**DIRECTIONS FOR THIS TASK**
Write out, precisely and in full, each line of the material.

________________

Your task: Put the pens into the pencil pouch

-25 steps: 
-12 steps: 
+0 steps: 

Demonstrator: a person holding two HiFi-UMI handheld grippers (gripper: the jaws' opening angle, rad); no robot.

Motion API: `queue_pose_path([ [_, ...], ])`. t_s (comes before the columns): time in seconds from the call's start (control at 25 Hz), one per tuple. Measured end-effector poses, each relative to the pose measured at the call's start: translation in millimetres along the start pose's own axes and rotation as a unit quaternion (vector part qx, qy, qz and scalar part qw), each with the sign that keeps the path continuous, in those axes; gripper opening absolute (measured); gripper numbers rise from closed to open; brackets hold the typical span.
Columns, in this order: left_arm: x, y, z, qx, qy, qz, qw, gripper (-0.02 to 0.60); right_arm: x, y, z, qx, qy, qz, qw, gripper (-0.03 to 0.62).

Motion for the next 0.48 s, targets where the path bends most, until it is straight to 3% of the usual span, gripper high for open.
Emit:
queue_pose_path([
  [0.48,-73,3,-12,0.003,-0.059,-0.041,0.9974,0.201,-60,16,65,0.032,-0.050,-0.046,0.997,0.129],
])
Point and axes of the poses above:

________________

**TASK SOLUTION**
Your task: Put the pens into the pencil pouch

-25 steps: 
-12 steps: 
+0 steps: 

Demonstrator: a person holding two HiFi-UMI handheld grippers (gripper: the jaws' opening angle, rad); no robot.

Motion API: `queue_pose_path([ [_, ...], ])`. t_s (comes before the columns): time in seconds from the call's start (control at 25 Hz), one per tuple. Measured end-effector poses, each relative to the pose measured at the call's start: translation in millimetres along the start pose's own axes and rotation as a unit quaternion (vector part qx, qy, qz and scalar part qw), each with the sign that keeps the path continuous, in those axes; gripper opening absolute (measured); gripper numbers rise from closed to open; brackets hold the typical span.
Columns, in this order: left_arm: x, y, z, qx, qy, qz, qw, gripper (-0.02 to 0.60); right_arm: x, y, z, qx, qy, qz, qw, gripper (-0.03 to 0.62).

Motion for the next 0.48 s, targets where the path bends most, until it is straight to 3% of the usual span, gripper high for open.
Emit:
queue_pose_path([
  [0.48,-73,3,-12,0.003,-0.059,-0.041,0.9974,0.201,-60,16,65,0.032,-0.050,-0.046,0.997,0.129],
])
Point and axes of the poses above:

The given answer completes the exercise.